Vor allem die Mehrheitsparteien äußerten Vorbehalte wegen des laufenden Gerichtsverfahrens und verwiesen zugleich auf geplante Maßnahmen der Föderalregierung gegen Geldwäsche. Während die PTB der MR vorwarf, in die Affäre verwickelt zu sein, pochten Liberale und Mehrheitsparteien auf die Unschuldsvermutung. Die PS betonte dagegen, Ziel der Untersuchung sei nicht die Behandlung einzelner Personen, sondern der Kampf gegen Geldwäsche.

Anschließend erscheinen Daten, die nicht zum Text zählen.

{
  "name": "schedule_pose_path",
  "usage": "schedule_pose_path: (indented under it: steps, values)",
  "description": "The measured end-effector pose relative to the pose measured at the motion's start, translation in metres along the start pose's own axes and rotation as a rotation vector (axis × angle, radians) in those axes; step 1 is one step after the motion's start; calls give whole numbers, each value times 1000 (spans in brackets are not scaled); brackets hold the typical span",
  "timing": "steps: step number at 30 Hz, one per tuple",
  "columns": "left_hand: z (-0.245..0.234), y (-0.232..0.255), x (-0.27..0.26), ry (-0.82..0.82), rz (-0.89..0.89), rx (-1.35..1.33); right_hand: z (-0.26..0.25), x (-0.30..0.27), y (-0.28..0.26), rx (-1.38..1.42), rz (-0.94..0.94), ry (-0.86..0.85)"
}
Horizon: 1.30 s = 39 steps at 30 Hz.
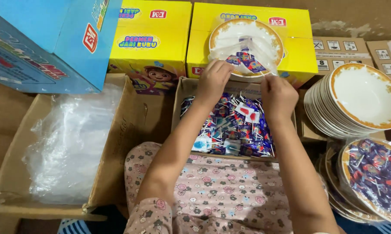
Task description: Packing small sachets into a box and placing a plate into a plastic bag.
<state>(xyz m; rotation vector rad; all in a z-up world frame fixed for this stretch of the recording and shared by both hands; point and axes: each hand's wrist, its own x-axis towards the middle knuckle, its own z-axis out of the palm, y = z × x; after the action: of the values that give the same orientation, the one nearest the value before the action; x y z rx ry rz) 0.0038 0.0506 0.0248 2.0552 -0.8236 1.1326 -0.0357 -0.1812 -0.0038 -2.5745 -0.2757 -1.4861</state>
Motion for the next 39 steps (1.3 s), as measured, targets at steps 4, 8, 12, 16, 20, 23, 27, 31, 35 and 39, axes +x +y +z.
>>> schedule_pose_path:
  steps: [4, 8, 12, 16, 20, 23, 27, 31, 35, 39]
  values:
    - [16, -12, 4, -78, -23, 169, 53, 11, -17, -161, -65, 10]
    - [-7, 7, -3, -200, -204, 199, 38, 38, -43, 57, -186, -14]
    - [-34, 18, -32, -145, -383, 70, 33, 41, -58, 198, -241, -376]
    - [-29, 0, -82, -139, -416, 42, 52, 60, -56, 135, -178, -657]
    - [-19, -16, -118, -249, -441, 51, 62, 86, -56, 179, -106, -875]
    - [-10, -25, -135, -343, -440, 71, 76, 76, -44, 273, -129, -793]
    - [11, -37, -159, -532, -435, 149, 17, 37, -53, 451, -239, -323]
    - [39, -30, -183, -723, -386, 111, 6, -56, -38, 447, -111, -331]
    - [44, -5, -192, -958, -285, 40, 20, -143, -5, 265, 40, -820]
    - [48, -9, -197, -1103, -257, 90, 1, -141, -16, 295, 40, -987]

Hintergrund der Debatte ist die Affäre um Didier Reynders, einen der bekanntesten liberalen Politiker Belgiens der vergangenen Jahrzehnte. Der MR-Politiker war unter anderem föderaler Finanzminister, Außenminister und zuletzt EU-Kommissar für Justiz. Gegen ihn läuft ein Ermittlungsverfahren wegen des Verdachts auf Geldwäsche. Nach Medienberichten prüfen die Ermittler verdächtige Geldbewegungen, unter anderem im Zusammenhang mit Bankkonten und Lotterieprodukten. Reynders ist in dem Verfahren nicht verurteilt; es gilt aktuell die Unschuldsvermutung. (belga/calü)

Kommentare
Irgendwann wird auch diese "Affäre" im großen Topf der Justiz landen der nie zu eine Verurteilung führen wird weil...ein Politiker involviert ist.
Selbst wenn die Beweisen klar und deutlich sind...
Anderes Beispiel:
Ex Minister Verhofstadt fuhr mit 27 St/Km(korrigierte Geschwindigkeit) durch eine "rote Ampel".
Ein Polizeigericht in Flandern hat der brave Mann frei gesprochen weil sonst sein "Ansehen in der Öffentlichkeit befleckt sein könnte".(Quelle HLN von 19/05/2026).
Ein "normale Bürger" dagegen, wurde durch ein anderes Polizeigerichts für das Gleiche zu 2 Wochen Führerscheinentzug und ein Bußgeld verurteilt.(Quelle HLN von 19/05/2026)
In Flandern veruntreut die Politikerin Frau Kouakibi öffentliche Gelder und seit 2 Jahren hört man davon nicht mehr.
Klassenjustiz???
Nein, gibt es in Belgien nicht...
Korrektur meinerseits;
Verhofstadt fuhr nicht 27 St/Km schnell sondern die Ampel war 27 Sekunden auf Rot geschaltet als er noch durchgefahren ist.
Eigentlich macht das die Sache noch schlimmer.